The measure, House Bill 13, would have created a new government council to establish the emergency response plan and administer the grant program, both of which would have been aimed at facilitating better communication between first responders. The bill also called for the plan to include “the use of outdoor warning sirens,” like those used in tornado-prone Texas counties, and develop new “emergency alert systems.”
Authored by Rep. Ken King, R-Canadian, the legislation was inspired by last year’s devastating wildfires in the Panhandle, where more than 1 million acres burned — including part of King’s property — and three people died. The bill failed in the Texas Senate, prompting newfound questions about whether lawmakers should have done more to help rural, cash-strapped counties stave off the deadly effects of future natural disasters.
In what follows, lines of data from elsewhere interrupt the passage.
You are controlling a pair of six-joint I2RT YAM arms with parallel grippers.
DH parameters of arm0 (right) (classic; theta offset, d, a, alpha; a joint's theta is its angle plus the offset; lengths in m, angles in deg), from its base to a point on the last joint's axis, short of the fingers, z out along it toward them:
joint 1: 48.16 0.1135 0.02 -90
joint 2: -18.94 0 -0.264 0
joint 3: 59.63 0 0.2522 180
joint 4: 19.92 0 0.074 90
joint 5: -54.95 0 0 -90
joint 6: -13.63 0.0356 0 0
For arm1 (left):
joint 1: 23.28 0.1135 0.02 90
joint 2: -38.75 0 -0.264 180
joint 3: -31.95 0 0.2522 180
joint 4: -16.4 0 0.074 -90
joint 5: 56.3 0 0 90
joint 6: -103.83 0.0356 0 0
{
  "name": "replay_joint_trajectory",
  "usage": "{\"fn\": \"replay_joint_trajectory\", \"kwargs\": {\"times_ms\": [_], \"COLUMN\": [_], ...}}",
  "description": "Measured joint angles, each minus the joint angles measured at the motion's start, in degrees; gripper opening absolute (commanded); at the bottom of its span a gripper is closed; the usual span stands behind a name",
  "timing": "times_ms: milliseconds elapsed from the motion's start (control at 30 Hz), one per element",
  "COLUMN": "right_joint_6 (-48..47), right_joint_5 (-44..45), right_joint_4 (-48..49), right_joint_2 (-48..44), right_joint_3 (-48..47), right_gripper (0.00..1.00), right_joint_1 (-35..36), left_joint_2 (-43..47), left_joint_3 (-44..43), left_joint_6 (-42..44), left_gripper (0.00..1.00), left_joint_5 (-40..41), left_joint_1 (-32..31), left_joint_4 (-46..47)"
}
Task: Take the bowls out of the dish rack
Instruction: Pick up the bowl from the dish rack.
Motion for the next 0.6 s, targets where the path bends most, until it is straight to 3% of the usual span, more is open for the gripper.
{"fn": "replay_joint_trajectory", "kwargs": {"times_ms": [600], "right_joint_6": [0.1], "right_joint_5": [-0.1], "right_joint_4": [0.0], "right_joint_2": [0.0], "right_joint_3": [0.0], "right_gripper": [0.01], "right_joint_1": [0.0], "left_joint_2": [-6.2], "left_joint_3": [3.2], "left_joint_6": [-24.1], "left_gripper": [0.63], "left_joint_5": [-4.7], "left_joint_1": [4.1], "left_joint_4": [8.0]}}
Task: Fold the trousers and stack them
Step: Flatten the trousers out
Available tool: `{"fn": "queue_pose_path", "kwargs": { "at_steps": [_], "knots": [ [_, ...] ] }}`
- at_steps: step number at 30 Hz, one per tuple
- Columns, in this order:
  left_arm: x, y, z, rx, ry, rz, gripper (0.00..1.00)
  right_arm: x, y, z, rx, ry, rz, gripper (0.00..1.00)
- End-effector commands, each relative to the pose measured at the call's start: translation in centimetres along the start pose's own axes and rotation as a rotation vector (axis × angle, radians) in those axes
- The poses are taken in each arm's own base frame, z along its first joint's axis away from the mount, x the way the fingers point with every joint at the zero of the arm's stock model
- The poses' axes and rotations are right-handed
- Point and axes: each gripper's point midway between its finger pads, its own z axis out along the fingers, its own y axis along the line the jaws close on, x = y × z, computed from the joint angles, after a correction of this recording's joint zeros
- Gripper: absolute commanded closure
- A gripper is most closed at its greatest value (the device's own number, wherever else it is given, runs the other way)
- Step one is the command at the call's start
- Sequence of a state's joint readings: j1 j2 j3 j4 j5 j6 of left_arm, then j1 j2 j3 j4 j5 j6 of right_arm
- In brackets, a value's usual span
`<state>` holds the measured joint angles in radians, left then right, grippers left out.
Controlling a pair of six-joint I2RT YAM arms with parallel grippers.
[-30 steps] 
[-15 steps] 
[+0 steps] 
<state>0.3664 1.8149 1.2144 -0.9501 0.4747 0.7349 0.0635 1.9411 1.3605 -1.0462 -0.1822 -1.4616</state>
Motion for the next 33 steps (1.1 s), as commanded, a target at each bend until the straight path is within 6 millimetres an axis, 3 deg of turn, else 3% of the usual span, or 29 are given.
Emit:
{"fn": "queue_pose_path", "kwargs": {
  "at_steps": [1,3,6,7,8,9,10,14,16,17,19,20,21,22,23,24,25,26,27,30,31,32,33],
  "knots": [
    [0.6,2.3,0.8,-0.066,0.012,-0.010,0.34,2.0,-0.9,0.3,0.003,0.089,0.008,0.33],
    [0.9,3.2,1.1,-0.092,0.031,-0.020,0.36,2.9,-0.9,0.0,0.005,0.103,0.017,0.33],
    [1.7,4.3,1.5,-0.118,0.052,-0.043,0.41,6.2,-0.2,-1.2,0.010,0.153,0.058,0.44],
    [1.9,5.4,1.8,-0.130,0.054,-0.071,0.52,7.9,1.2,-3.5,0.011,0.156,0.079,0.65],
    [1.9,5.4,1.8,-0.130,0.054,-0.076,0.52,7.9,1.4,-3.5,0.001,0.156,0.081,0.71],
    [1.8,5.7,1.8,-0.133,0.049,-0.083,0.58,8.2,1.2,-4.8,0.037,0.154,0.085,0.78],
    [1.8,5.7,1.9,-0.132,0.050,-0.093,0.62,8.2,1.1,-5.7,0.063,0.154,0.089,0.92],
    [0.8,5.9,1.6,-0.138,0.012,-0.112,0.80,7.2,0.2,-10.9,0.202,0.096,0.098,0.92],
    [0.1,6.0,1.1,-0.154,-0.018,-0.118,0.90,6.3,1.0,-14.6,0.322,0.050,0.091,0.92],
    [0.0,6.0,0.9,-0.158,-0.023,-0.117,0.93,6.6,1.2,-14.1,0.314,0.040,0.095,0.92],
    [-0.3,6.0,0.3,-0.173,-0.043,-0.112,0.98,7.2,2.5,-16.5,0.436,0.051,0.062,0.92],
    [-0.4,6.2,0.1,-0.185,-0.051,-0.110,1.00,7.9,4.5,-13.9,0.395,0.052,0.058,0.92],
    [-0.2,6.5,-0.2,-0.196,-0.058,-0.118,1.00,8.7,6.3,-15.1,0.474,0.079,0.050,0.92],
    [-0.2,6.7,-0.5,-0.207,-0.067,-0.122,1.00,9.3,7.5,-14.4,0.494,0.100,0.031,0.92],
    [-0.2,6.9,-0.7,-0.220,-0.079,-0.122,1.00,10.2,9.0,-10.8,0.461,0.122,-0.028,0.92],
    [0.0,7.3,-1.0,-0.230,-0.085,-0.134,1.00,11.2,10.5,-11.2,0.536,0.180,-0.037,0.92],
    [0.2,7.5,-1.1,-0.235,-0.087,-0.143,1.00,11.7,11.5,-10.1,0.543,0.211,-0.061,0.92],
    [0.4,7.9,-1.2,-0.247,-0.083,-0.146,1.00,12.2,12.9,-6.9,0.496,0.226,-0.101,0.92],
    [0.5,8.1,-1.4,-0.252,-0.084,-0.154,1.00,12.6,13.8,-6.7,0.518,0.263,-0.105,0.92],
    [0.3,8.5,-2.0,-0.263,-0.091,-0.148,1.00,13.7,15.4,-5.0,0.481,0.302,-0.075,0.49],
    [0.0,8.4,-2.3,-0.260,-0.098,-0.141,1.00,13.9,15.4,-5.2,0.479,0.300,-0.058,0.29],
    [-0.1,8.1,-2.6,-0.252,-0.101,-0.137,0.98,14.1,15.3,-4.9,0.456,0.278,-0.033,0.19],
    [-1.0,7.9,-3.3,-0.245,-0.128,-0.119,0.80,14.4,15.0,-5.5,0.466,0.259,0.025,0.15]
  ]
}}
As of Sunday evening, at least 79 people had died in the floods. Of those, 68 were in Kerr County, many of them camping or attending a private summer camp along the Guadalupe River.
Virdell, a Hill Country native who lives about 100 miles away, made his way to Kerrville early Friday after seeing news that rains raised the Guadalupe more than two feet, swamping its banks in Hunt and other river communities that host thousands of holiday vacationers.
He stressed an alarm system may not have helped much in this instance because the floodwaters came so quickly. Between 2 and 7 a.m., the Guadalupe River in Kerrville rose from 1 to more than 34 feet in height, according to a flood gauge in the area.
“I don’t think there was enough evidence to even suspect something like this was going to happen,” he said. ”I think even if you had a warning system there, this came in so fast and early in the morning it’s very unlikely the warning system would have had much effect.”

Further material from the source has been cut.